What the exercise asks: Look through the data below, and copy each line that carries the word "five".

Information provided below:

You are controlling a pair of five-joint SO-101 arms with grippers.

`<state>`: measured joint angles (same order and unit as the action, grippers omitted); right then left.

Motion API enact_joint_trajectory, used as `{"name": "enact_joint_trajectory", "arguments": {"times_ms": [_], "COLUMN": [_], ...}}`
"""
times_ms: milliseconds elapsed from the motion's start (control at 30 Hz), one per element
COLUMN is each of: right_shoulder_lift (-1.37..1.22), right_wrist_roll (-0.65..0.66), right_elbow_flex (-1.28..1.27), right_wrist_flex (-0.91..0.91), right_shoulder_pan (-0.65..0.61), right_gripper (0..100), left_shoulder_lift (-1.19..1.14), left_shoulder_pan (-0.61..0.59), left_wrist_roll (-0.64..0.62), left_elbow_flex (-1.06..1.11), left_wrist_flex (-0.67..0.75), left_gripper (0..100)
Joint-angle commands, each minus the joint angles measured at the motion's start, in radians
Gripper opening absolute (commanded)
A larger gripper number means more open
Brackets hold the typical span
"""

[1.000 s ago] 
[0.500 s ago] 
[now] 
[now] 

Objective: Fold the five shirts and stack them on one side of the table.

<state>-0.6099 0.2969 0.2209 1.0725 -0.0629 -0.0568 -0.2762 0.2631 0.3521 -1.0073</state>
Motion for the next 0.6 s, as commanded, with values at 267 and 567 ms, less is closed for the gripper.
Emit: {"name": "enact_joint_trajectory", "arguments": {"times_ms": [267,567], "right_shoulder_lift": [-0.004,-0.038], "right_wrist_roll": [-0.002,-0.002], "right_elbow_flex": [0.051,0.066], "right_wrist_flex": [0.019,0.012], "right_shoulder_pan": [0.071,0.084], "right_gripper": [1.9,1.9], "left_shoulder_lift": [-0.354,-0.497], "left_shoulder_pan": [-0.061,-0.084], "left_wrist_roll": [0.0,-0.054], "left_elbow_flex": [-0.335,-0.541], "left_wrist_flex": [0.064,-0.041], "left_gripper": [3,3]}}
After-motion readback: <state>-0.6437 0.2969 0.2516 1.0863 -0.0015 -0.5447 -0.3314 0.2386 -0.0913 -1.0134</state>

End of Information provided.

Output of the task:
You are controlling a pair of five-joint SO-101 arms with grippers.
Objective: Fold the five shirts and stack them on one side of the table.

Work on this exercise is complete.